There are three moments from that show that stick with me the most. The first, hearing “The Path” live and screaming along to, “‘Cause we are all broken and sad / Where are the dreams that we had? / Can’t find the dreams that we had … Let’s hope the sun will show us the path.”
The second, during “Stoned at the Nail Salon,” after Lorde sang the line, “‘Cause all the music you loved at 16 you’ll grow out of,” my friend turned to me and was like “Not us!” And then she proceeded to watch me burst into tears at that lyric.
The third, and my favorite, the preface that Lorde gives before performing “Ribs.”

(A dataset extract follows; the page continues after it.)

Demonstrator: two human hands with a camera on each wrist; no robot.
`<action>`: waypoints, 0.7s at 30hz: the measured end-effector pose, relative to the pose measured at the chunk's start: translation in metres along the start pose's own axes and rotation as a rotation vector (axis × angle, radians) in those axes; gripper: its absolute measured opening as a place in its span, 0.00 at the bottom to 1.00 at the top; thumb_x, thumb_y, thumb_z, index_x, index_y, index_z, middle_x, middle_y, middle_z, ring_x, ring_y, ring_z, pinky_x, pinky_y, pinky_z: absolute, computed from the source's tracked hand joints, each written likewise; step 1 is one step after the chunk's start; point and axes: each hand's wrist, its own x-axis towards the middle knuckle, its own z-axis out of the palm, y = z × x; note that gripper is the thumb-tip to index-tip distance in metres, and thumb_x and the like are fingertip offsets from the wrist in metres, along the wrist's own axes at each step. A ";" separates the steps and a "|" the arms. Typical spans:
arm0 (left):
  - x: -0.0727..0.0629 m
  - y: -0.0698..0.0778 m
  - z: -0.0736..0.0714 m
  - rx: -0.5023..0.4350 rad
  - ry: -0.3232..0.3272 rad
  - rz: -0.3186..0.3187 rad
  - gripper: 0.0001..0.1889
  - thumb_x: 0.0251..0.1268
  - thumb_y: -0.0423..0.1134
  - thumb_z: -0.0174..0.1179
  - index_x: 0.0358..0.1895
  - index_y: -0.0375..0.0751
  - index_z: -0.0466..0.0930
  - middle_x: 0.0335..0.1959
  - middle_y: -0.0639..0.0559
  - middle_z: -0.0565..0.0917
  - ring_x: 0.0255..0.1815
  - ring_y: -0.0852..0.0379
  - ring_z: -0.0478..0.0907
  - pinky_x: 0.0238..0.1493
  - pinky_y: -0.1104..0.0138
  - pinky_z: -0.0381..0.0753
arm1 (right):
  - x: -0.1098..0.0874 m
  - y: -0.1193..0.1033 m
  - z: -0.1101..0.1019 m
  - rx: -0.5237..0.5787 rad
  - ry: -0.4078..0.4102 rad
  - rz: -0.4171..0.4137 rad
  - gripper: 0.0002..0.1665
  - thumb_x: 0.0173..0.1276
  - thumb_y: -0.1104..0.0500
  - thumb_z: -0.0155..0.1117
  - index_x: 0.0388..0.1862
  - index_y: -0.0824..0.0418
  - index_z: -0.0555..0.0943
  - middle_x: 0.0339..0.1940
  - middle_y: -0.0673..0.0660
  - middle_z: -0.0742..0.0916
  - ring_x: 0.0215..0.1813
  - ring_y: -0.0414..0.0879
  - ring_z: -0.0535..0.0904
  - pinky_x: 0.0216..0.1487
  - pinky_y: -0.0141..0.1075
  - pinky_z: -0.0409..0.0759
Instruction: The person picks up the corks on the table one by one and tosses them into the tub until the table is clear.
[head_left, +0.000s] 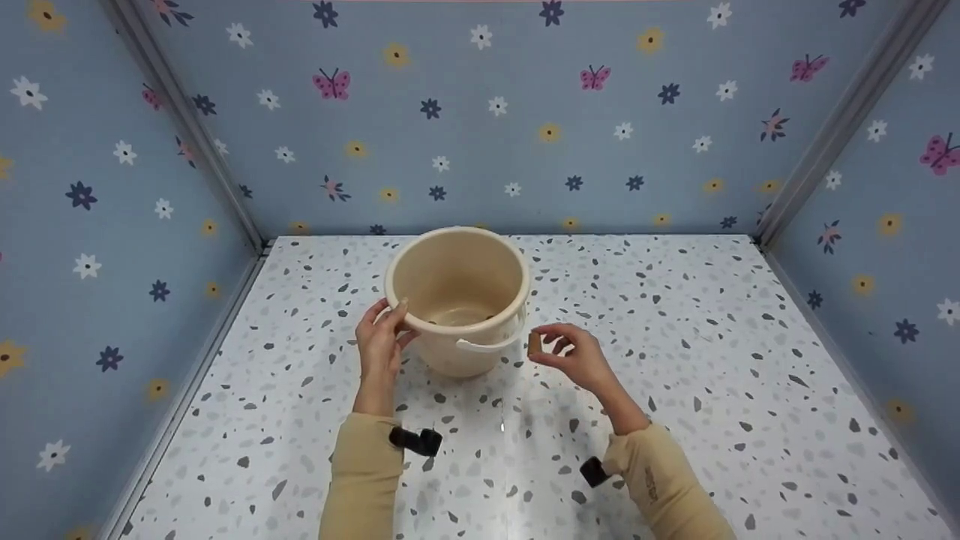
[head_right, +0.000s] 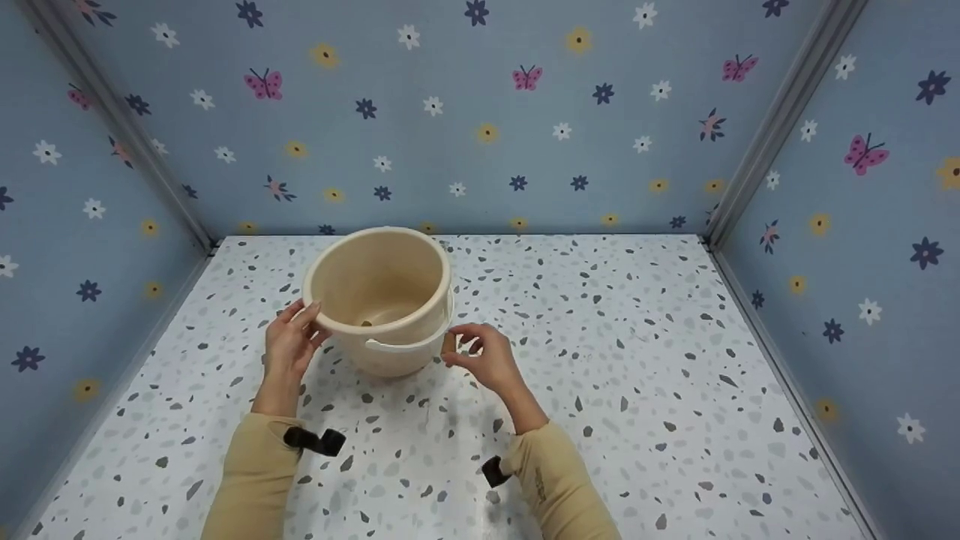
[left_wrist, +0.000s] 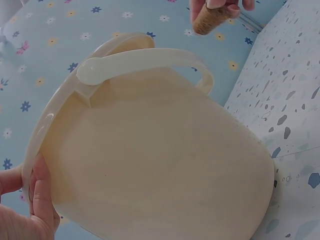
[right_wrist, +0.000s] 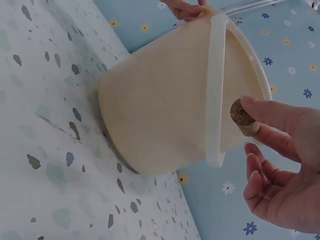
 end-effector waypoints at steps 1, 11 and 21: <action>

“Ribs” is my favorite song, the one I was most excited to see live, and oddly felt the most pressure about hearing live because I’ll never get that moment again, of hearing this song for the first time ever in person. In her little preface to the song, Lorde says, “I wrote this song when I was 15, which means some of you have been listening to this for almost ten years. I want you to dance for your 15-year-old self.”
That moment felt like a release. We sang the lyric, “And I’ve never felt more alone / it feels so scary getting old” with new meaning, having expanded context of the world.
And we danced for our 15-year-old selves.